1.3. Nel corso della prima seduta del Comitato direttivo eletto dal Congresso nazionale, e comunque entro due mesi dalla conclusione del Congresso nazionale, la/e mozione/i congressuale/i di minoranza potranno essere eventualmente confermate specificandone le caratteristiche.

Esse assumeranno la denominazione di “Aree programmatiche congressuali”.

Con la presentazione al Direttivo nazionale, le “Aree programmatiche congressuali” si intendono costituite in tutta l’organizzazione.

Gli appartenenti alla/e minoranza/e congressuale/i che non intendono aderire alle “Aree programmatiche congressuali” presentano la loro dichiarazione di non adesione negli organismi di appartenenza.

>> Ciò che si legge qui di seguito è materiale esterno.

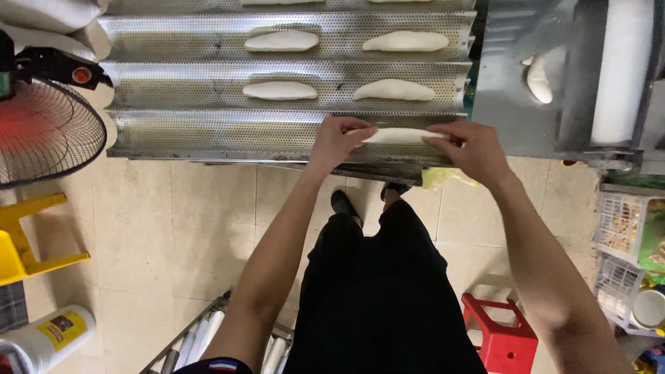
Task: Placing dough balls into a molding machine and arranging the resulting shaped dough onto specialized baking trays.
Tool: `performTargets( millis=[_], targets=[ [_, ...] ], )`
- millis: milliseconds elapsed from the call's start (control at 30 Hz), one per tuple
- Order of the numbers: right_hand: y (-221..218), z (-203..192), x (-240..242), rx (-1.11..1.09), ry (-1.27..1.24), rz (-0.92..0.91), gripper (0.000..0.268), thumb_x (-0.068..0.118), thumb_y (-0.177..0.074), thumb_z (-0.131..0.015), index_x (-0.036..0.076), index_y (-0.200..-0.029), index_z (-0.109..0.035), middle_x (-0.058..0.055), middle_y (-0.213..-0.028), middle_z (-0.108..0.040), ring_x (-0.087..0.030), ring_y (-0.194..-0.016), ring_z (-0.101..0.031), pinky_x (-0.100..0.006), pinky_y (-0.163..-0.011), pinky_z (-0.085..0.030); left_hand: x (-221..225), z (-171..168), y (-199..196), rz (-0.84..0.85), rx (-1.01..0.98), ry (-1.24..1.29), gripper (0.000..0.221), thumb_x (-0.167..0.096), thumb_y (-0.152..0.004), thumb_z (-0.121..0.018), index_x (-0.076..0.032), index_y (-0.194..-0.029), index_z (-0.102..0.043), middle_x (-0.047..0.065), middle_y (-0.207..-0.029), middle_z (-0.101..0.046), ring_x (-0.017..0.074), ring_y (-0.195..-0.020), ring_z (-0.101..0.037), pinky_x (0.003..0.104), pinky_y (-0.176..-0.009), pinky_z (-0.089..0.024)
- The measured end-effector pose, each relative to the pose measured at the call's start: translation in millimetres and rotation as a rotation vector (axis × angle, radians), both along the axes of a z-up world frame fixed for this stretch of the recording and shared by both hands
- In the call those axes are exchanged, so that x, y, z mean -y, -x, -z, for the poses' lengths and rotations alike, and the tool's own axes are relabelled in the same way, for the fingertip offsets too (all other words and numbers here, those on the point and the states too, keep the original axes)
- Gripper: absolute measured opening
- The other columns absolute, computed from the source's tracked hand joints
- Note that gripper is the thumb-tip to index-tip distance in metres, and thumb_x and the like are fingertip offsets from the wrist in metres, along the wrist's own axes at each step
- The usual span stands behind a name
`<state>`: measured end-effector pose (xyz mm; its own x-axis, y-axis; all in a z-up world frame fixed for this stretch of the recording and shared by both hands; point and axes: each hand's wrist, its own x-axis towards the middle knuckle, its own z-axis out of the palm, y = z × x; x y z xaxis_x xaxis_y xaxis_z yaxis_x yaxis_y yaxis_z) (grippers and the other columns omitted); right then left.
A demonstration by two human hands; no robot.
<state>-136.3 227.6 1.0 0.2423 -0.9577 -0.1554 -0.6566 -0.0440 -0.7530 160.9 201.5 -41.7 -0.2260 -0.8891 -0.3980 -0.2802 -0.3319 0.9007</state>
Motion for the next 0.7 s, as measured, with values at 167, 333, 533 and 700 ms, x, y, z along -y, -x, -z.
performTargets(
  millis=[167,333,533,700],
  targets=[
    [8,32,0,-0.196,0.273,-0.014,0.025,0.03,-0.095,-0.077,0.014,-0.115,-0.081,-0.013,-0.103,-0.075,-0.023,-0.086,-0.071,-0.035,-0.075,-0.058,-19,-4,14,-0.057,0.434,0.373,0.037,-0.033,-0.086,-0.083,-0.006,-0.111,-0.078,0.01,-0.1,-0.071,0.0218,-0.083,-0.07,0.037,-0.071,-0.057],
    [33,15,13,0.119,0.128,-0.041,0.021,0.023,-0.093,-0.076,0.013,-0.111,-0.08,-0.01,-0.108,-0.078,-0.023,-0.09,-0.074,-0.035,-0.075,-0.059,-25,-3,30,-0.068,0.383,0.567,0.019,-0.018,-0.096,-0.072,-0.006,-0.11,-0.077,0.013,-0.109,-0.068,0.029,-0.106,-0.063,0.035,-0.08,-0.061],
    [184,117,90,-0.012,0.293,0.546,0.02,0.018,-0.103,-0.072,0.004,-0.116,-0.077,-0.017,-0.108,-0.074,-0.024,-0.092,-0.074,-0.038,-0.078,-0.061,-14,-37,44,-0.135,0.409,0.522,0.026,-0.014,-0.099,-0.07,-0.005,-0.123,-0.074,0.014,-0.112,-0.073,0.0278,-0.103,-0.07,0.038,-0.083,-0.058],
    [263,243,119,-0.638,0.642,0.328,0.042,0.023,-0.086,-0.077,0.001,-0.121,-0.074,-0.017,-0.108,-0.075,-0.033,-0.09,-0.073,-0.042,-0.079,-0.062,2,-28,93,-0.162,0.305,0.424,0.023,-0.016,-0.099,-0.07,-0.009,-0.12,-0.074,0.013,-0.11,-0.076,0.024,-0.099,-0.076,0.032,-0.078,-0.064]
  ],
)
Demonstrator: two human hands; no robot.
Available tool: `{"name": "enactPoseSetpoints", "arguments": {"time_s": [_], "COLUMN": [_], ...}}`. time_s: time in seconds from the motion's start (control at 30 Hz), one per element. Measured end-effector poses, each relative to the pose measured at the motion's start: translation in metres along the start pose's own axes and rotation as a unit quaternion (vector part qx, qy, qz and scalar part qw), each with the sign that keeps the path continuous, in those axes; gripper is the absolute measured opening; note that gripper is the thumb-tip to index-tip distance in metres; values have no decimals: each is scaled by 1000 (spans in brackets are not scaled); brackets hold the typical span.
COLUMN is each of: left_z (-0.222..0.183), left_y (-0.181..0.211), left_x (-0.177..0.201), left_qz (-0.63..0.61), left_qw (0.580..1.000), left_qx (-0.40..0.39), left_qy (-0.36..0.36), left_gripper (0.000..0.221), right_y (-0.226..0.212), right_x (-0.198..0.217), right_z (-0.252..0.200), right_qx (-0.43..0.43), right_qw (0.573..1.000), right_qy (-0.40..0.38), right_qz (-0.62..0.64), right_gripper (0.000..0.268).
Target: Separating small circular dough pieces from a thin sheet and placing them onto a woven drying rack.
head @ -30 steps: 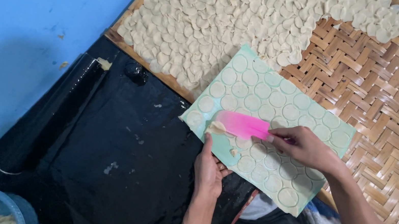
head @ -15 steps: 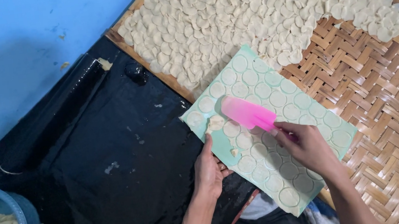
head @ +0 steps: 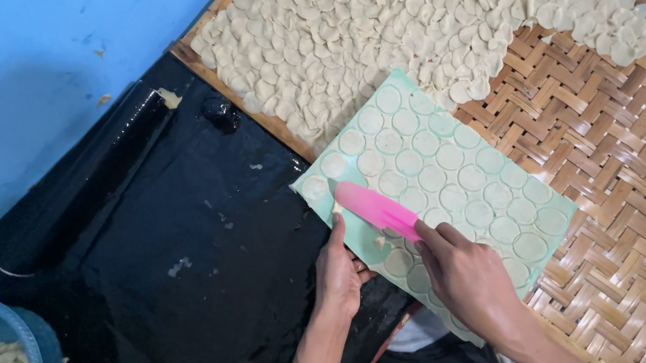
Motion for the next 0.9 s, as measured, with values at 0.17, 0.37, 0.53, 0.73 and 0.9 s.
{"name": "enactPoseSetpoints", "arguments": {"time_s": [0.17,0.37,0.53,0.73,0.9], "left_z": [-5,-13,-13,-14,-15], "left_y": [4,10,8,10,11], "left_x": [-8,-11,-10,-10,-11], "left_qz": [-5,-17,-23,-22,-18], "left_qw": [1000,1000,999,998,998], "left_qx": [-9,-17,-24,-47,-45], "left_qy": [-7,-7,-18,-29,-28], "left_gripper": [65,64,60,57,58], "right_y": [5,4,11,41,55], "right_x": [-15,-5,11,21,21], "right_z": [8,12,7,7,12], "right_qx": [6,39,21,-32,-63], "right_qw": [1000,996,990,992,996], "right_qy": [-13,-4,31,65,37], "right_qz": [16,77,138,105,55], "right_gripper": [36,32,30,32,34]}}
Point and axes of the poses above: each hand's wrist, its own z-axis towards the middle knuckle, its own x-axis out of the back of the hand, y = z × x, the point moved 10 cm from there along z, towards the middle knuckle, and after that the axes turned 9 degrees about -y, right-handed, at the moved point
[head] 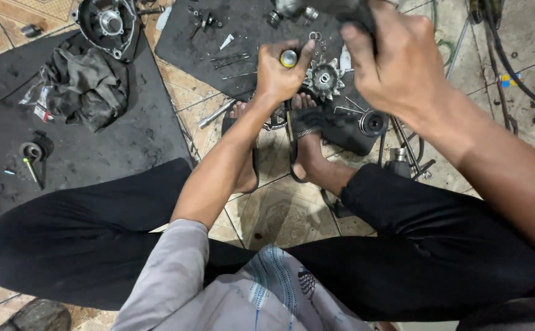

1.3.1. Alle “Aree programmatiche congressuali” e alle minoranze di cui sopra sono consentiti:

a) la piena agibilità delle sedi sindacali o, in casi eccezionali, di sedi convegnistiche diverse;

b) l’utilizzo degli strumenti interni di informazione;

c) l’accesso agli strumenti di informazione che implichi costi aggiuntivi, nelle modalità stabilite dalle Segreterie, compatibilmente con i vincoli finanziari;

d) il diritto di proposta per le sostituzioni negli organismi dirigenti inerenti alla propria area di riferimento.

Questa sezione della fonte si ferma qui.